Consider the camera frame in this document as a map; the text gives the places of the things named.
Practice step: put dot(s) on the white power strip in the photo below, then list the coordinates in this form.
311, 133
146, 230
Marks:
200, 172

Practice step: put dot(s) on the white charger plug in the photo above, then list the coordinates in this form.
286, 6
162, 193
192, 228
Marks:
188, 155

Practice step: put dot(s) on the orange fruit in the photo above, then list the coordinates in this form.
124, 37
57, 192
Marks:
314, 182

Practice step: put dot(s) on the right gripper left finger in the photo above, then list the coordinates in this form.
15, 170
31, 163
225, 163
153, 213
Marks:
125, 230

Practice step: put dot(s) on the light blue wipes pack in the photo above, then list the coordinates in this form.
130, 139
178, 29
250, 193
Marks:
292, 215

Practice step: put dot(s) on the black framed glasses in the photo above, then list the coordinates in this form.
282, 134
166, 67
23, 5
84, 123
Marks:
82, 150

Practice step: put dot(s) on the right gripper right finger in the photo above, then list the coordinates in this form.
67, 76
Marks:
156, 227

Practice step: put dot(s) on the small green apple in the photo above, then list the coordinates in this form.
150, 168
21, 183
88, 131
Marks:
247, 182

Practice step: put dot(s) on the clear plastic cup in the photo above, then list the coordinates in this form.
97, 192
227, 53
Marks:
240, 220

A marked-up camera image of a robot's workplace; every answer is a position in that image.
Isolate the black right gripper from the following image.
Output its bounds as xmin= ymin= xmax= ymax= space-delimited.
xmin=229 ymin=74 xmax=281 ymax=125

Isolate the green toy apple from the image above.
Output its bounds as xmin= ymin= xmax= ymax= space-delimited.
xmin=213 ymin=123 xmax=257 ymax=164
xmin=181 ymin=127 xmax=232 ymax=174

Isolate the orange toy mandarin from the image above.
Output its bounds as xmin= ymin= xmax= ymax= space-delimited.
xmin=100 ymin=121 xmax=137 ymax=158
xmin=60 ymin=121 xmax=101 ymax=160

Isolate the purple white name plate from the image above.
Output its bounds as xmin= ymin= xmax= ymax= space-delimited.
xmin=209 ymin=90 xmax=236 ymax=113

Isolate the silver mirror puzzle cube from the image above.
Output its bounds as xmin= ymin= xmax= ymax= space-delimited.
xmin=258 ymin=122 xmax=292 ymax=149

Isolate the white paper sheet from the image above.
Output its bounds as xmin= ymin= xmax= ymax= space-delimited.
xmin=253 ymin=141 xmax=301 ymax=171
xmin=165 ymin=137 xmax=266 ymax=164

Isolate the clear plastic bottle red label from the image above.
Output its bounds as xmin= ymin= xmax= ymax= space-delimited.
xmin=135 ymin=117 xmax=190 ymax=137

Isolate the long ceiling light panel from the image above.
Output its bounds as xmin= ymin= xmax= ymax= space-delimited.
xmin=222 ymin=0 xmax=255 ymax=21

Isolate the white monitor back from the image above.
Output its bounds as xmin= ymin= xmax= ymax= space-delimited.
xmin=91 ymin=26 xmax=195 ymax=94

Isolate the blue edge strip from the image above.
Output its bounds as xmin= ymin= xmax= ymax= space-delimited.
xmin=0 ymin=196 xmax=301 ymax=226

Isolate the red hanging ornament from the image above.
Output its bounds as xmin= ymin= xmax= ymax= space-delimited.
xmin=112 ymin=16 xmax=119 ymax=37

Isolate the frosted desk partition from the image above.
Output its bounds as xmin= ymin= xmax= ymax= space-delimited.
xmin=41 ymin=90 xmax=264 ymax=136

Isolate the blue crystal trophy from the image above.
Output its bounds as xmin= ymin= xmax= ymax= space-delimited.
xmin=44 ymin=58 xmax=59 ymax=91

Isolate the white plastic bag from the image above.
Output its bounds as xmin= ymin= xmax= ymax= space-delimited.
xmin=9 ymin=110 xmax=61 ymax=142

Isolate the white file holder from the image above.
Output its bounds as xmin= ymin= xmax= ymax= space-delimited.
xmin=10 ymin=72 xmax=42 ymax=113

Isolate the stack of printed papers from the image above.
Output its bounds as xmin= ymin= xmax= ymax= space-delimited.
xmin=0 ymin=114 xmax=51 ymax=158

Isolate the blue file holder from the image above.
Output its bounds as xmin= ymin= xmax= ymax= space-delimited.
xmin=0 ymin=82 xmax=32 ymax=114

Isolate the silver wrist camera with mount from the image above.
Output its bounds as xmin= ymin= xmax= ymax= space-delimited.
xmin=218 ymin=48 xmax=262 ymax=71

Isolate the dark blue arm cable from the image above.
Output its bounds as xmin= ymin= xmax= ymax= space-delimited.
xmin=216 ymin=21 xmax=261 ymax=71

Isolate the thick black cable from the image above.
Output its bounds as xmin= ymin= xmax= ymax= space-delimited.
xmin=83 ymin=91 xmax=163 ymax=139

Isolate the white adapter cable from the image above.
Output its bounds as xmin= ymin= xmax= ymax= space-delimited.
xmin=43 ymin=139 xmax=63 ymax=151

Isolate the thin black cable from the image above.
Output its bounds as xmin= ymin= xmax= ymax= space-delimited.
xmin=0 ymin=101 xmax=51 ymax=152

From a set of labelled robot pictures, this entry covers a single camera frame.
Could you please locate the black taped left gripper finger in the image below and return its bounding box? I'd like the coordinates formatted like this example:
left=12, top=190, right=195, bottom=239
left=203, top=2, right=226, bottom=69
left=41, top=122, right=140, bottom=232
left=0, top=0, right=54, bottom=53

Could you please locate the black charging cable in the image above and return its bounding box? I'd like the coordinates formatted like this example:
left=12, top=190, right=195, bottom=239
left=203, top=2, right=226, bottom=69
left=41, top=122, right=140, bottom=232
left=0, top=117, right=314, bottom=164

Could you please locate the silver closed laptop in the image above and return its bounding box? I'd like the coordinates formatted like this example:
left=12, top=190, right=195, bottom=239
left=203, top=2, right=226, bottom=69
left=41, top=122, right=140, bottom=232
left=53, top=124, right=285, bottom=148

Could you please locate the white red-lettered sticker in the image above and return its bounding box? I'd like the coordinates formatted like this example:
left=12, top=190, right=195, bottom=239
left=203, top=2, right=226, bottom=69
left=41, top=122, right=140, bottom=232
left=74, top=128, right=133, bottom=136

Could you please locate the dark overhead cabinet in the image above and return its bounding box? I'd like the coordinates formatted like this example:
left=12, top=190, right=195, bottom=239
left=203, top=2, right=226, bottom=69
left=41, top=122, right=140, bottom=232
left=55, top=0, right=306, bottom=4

--- WHAT IS BEING ASKED ---
Read through the data above. Report each line that has the word "formatted".

--- SOLUTION TO THE EXERCISE ---
Could you please locate the black taped left gripper finger in the image below and return its bounding box? I'd like the coordinates formatted like this example:
Could you please locate the black charging cable in the image above and return its bounding box? I'd like the coordinates formatted like this example:
Could you please locate the silver closed laptop in the image above and return its bounding box? I'd like the coordinates formatted like this example:
Could you please locate the white red-lettered sticker in the image above and return its bounding box? I'd like the coordinates formatted like this example:
Could you please locate the dark overhead cabinet in the image above and return its bounding box? I'd like the coordinates formatted like this example:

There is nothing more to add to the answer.